Pour aller de la gare au centre commercial, je préfère passer dessous, comme si j’allais prendre le métro, sauf que j’ai toujours un problème pour trouver les escaliers qui conduisent du rez-de-chaussée au premier étage. Et dans le centre commercial, c’est tout simplement l’horreur, je n’ai plus aucun repère. Il n’y a pas de trottoirs pour me guider et les éclairages troublent complètement mes habitudes. De plus, les gens sont pressés et il y a beaucoup de bruits. Pour aller tous les jours à l’ESAT, j’arrive à me déplacer avec ma vue qui distingue les ombres et les lumières, et parfois je marche vite comme si je n’avais pas de canne. Cependant, quand il y a des travaux ou des grèves des transports en commun tout devient plus compliqué. Alors je demande aux gens de m’aider. Et, les gens sont contents d’aider un non-voyant, ils font quelque chose de bien, je leur apporte quelque chose.

 

 

Opinion et ressenti sur la place des personnes handicapées dans la société

 

Pour vous, quels sont les apports les plus marquants de la loi de février 2005 ?

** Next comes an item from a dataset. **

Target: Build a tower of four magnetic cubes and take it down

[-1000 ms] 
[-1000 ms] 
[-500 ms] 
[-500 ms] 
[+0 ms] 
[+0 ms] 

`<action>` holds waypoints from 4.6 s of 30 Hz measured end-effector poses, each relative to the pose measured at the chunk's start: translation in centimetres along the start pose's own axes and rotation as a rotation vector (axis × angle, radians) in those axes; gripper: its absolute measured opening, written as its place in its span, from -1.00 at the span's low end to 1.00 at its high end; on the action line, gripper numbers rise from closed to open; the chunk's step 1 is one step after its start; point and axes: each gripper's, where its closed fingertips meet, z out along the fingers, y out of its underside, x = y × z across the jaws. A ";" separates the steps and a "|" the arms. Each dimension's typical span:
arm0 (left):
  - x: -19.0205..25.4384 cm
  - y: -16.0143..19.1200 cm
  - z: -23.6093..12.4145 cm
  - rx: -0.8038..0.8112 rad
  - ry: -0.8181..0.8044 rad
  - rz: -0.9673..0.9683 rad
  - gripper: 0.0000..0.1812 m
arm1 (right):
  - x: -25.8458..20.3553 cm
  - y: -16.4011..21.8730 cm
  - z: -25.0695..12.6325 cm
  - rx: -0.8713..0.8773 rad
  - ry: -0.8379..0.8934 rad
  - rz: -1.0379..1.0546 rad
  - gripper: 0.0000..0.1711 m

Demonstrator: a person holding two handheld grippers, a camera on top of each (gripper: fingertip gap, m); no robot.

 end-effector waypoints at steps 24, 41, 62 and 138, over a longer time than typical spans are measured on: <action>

Je l’ai lu en braille, mais je n’y comprends pas grand chose. C’est un peu comme si je lisais le dictionnaire. Il faut avouer que ça ne m’intéresse pas plus que ça.

 

Vous sentez-vous discriminé ?

Non, je ne me sens pas du tout discriminé.

 

 Vous sentez-vous un citoyen à part entière et reconnu comme tel ?

Je suis un citoyen à part entière. Je fais les devoirs qu’il faut : je travaille, je vote et je respecte les autres. Quand il y a des élections, je discute des différents candidats avant au foyer. Lors des cantonales, les dernières élections, j’avais préparé avant au foyer mon bulletin pour ne pas me tromper une fois dans l’isoloir. Pour les élections européennes ou présidentielles, j’en parle également avec mes parents, mais pas pour les cantonales car ils n’habitent pas le même canton que moi. C’est important d’aller voter.